Использование тоцилизумаба в дозе 8 мг (0,4 мл) на 1 кг веса в/в, затем повтор через 4 нед. у пациентов с РА, способствует развитию стойкой клинико-лабораторной ремиссии у каждого второго пациента, получавшего курс лечения тоцилизумабом в течение 1 года. Актемра занимает уникальное место в лечении РА. Применение Актемры позволяет достичь оптимального контроля над течением заболевания, способствует быстрому развитию клинико-лабораторной ремиссии.
Вероятно, в будущем использование Актемры в терапии РА, позволит максимально индивидуализировать и значимо повысить эффективность лечения.
ОРЕНСИЯ (абатацепт) – растворимая гибридная белковая молекула, состоящая из внеклеточного домена CTLA4 человека и модифицированного Fc (CH2 и CH3 области) фрагмента IgG1. Абатацепт эффективно подавляет клинические проявления РА и улучшает физическую активность у больных с умеренно тяжелым/тяжелым РА при неадекватном эффекте метотрексата и ингибиторов ФНО, у пациентов с ранним РА, не получавших метотрексат и имеющих факторы риска неблагоприятного прогноза. Абатацепт снижает риск трансформации недифференцированного артрита в РА. Лечение абатацептом проводят путем внутривенной инфузии в дозе 10 мг/кг (500 мг при массе тела больного менее 60 кг, 750 мг при массе 60-100 кг и 1000 мг при массе более 100 кг), через 2 и 4 недели, а затем ежемесячно.
Лечение генно-инженерными биологическими препаратами осуществляется исключительно при назначении их врачами-экспертами (ревматологами, имеющими соответствующий опыт), в условиях специализированных кабинетов (центров) генно-инженерной биологической терапии.
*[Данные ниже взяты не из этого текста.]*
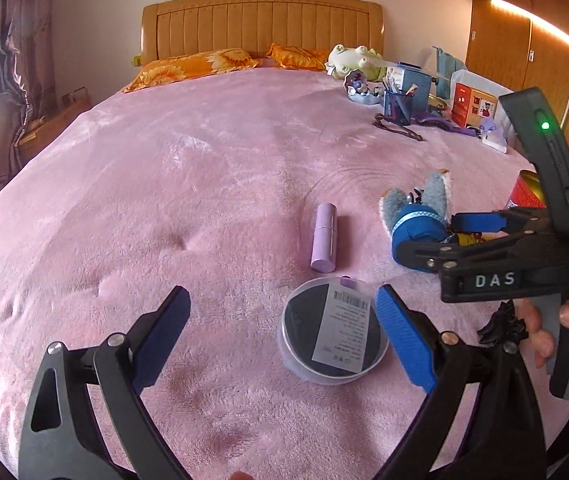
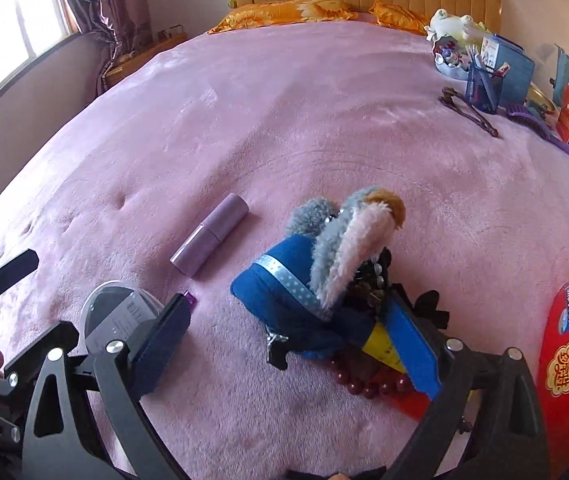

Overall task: Organize jewelry
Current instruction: 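Reach the right gripper to the blue plush pouch and grasp it, then carry the blue plush pouch into the red tin and release it, then reach the right gripper to the red bead bracelet and grasp it, then carry the red bead bracelet into the red tin and release it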

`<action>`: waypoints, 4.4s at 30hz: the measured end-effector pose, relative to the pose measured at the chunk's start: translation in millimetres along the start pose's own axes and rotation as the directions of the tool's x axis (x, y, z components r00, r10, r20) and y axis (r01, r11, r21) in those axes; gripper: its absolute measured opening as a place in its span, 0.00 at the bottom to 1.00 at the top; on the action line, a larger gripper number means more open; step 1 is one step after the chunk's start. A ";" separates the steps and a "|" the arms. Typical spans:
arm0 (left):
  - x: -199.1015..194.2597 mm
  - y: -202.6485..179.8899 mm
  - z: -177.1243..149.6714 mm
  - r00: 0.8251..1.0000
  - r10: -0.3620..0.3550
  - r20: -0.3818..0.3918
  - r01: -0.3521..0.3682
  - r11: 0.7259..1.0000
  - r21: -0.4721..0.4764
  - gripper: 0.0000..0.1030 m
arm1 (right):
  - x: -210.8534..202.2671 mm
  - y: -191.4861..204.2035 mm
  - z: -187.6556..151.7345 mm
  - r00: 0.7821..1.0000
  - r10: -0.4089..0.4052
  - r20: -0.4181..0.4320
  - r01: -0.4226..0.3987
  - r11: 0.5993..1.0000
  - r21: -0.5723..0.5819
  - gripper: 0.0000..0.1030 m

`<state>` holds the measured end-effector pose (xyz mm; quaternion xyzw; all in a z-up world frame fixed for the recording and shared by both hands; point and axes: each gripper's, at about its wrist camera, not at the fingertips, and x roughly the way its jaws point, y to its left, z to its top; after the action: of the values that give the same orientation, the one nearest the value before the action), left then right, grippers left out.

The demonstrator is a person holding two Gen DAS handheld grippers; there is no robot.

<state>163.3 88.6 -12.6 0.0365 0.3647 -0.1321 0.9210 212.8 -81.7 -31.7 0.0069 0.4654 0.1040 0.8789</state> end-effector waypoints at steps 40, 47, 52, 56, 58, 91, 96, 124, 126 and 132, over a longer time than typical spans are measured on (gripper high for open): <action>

В настоящее время на территории Российской Федерации таких центров 52.
Нефармакологические методы лечения.
Лечебная физкультура.
Физиотерапия.
Ортопедические пособия - применяют ортезы – особые приспособления из термопластика, надеваемые на время сна и удерживающие сустав в правильном положении.
Хирургическое лечение.
Показания: резистентные к лекарственной терапии синовиты, тендосиновиты или бурситы, выраженный болевой синдром, значительное ограничение движений в суставе, тяжелая деформация суставов.
Основные виды оперативного лечения: протезирование суставов, синовэктомия, артродез.